Some scientists were trying to make some DNA tests in order to determine the relationship.

Tutankhamun was indeed an unknown Pharaoh for long times. He became in the spotlight suddenly when Howard Carter discovered his almost intact tomb in 1922. His tomb was completely loaded with treasures.
The discovery could be the greatest of the human history.

Tutankhamun ascended the throne when he was 11 years old and he died at 20. Soon after taking power, he changed his name from Tutankhaten (which was his original name) to Tutankhamun.
In his reign Amun priests recovered their powers.
He married Queen Ankhesenpaaten (Ankhesenamun). His final resting-place was in his tomb in the Valley of the Kings. Ankhesenpaaten was a young widow when her husband, Tutankhamun, died. She took the initiative of writing to the Hittite king asking him to send one of his sons for her to marry, and so as to continue the royal line. That move failed as the prince died on his way to Egypt.

Ay
Ay (r. 1323 - 1319) was a senior statesman from the reign of Akhenaten. Now an old man, he probably married Ankhesenamun, the widow of Tutankhamun.
Being an old man when he ascended the throne. Ay ruled for only 4 years and then another statesman came to power called Horemheb.

Horemheb
(r. 1319 - 1307) General Horemheb was the great commander of the army under Akhenaten and Tutankhamun. Horemheb showed his respect to God Amun and was close enough to its priests.

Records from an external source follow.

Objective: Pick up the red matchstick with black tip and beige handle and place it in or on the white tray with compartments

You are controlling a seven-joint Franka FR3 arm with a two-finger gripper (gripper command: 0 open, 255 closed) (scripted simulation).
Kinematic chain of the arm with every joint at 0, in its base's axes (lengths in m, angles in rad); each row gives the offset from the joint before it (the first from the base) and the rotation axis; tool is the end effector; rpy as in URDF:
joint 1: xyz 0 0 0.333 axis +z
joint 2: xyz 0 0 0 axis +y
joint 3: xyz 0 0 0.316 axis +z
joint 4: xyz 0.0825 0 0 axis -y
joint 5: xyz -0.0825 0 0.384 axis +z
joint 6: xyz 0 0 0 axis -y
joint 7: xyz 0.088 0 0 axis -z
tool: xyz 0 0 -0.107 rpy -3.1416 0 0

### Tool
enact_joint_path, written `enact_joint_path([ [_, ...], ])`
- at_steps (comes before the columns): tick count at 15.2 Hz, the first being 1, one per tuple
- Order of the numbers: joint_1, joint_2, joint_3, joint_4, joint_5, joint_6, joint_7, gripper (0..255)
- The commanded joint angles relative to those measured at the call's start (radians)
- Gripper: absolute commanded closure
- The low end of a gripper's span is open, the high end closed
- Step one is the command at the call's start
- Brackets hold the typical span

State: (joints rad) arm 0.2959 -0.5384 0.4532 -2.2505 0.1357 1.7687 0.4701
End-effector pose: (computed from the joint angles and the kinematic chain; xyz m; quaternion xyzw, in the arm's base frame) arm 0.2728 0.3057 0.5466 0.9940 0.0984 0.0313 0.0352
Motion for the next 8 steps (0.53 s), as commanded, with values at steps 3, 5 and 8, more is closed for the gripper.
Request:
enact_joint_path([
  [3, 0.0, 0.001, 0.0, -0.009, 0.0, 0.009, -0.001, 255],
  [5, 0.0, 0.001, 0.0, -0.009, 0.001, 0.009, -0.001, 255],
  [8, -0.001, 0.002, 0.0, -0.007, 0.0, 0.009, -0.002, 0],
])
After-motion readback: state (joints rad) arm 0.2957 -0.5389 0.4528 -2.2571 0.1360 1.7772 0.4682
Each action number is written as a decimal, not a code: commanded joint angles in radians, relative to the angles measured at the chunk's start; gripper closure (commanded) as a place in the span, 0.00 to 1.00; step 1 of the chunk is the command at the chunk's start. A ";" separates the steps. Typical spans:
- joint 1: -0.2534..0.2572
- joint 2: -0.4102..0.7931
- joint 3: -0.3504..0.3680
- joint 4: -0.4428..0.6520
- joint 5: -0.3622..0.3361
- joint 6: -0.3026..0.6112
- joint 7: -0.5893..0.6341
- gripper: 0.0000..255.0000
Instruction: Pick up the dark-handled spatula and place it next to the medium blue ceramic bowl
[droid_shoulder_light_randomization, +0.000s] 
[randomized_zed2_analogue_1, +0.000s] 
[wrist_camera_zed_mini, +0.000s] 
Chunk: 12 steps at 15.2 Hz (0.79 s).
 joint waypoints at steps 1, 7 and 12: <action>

He carried out reforms that were required especially after the chaos followed the rise of Aten cult. The chaos ensued Akhenaten keenness to spread his new religion and his negligence for the deteriorating security situation of Egypt. He tilted to the army where he belongs to appoint priests. Horemheb built two tombs; one in Saqqara when he was a statesman and another one in the Valley of the Kings when he later became a Pharaoh.
Horemheb put strict laws against the crooked in an attempt to curb the already spread corruption.

He made a great effort to secure peace and stability in the country. After meeting his goals inside the state, he turned to defend the borders but he died before fulfilling all of his reformative dreams.
As he was a great militant, he was also a great usurper as he appropriated monuments of predecessors, including statues and wrote his name over them. He also added to the Karnak temple, building pylons and decorating walls. He also dismantled temples of Akhenaten using its blocks in his buildings.